Alternative splicing (AS) is recognized as a key mechanism in multiple sclerosis (MS). We aimed to construct and validate a multivariate AS-based classifier (MS-Splicing Score, MS-SS) for the discrimination of relapsing-remitting MS (RRMS) patients from healthy controls.
Methods
Three AS events (IFNAR2 exon-8 skipping, NFAT5 exon-2 skipping, PRKCA exon-3∗ inclusion) were selected based on functional and literature evidence. Isoforms were quantified via fluorescent-competitive RT-PCR in peripheral blood RNA from two independent cohorts (Italy: 37 RRMS, 50 controls; USA: 29 RRMS, 20 controls). A logistic regression model was trained to derive the MS-SS, followed by ROC analysis.
Results
The MS-SS distinguished RRMS patients from controls in both cohorts (Italy: p = 0.00083, AUC = 0.71, 95 %CI = 0.59–0.82; USA: p = 0.00074, AUC = 0.77, 95 %CI = 0.63–0.90). In the pooled dataset, the score remained significantly elevated in MS (p = 5.9 × 10−6, AUC = 0.72, 95 %CI = 0.64–0.81), and a PCA-based refinement improved classification accuracy, yielding an AUC = 0.87 (95 %CI = 0.81–0.94).
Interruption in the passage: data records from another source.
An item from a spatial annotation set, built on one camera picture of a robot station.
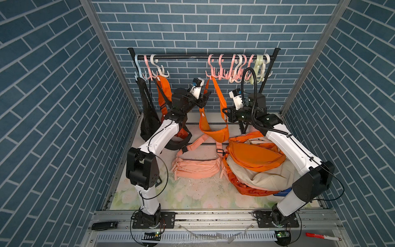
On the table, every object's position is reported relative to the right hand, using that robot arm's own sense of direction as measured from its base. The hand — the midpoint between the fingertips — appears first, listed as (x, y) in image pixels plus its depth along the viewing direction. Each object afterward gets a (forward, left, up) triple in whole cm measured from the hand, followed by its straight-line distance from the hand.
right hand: (225, 110), depth 77 cm
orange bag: (-4, +1, -15) cm, 16 cm away
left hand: (+8, +8, +6) cm, 13 cm away
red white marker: (-45, -48, -33) cm, 74 cm away
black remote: (-50, +56, -31) cm, 81 cm away
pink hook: (+43, +8, -4) cm, 44 cm away
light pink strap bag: (-20, +11, -26) cm, 34 cm away
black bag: (-4, +39, -6) cm, 39 cm away
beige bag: (-27, -26, -14) cm, 40 cm away
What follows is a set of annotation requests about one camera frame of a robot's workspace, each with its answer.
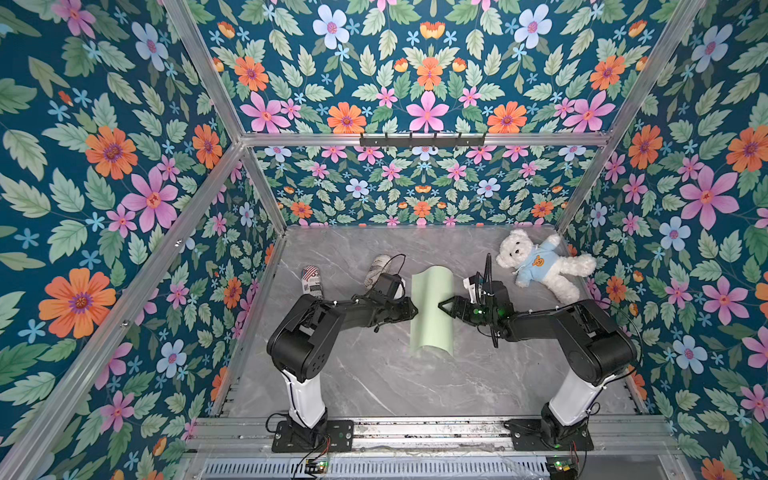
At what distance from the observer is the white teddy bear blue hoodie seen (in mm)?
969

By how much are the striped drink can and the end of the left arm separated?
0.98ft

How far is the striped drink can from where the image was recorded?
3.29 feet

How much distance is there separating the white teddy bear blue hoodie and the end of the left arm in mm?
401
At the optimal cutoff (Youden's index), the score achieved a sensitivity of 80 % and specificity of 86 %. Supervised rule-based modeling using a logic-learning machine algorithm identified interpretable splicing thresholds and enabled clinical classification at the individual level.
Conclusion
Our study introduces a novel, robust AS-based classifier for RRMS and proposes a strategy for transcriptome-based biomarker development in neuroimmunology. However, the relatively small sample sizes within each cohort may limit the generalizability of these findings, warranting larger validation studies to confirm the clinical utility of this biomarker.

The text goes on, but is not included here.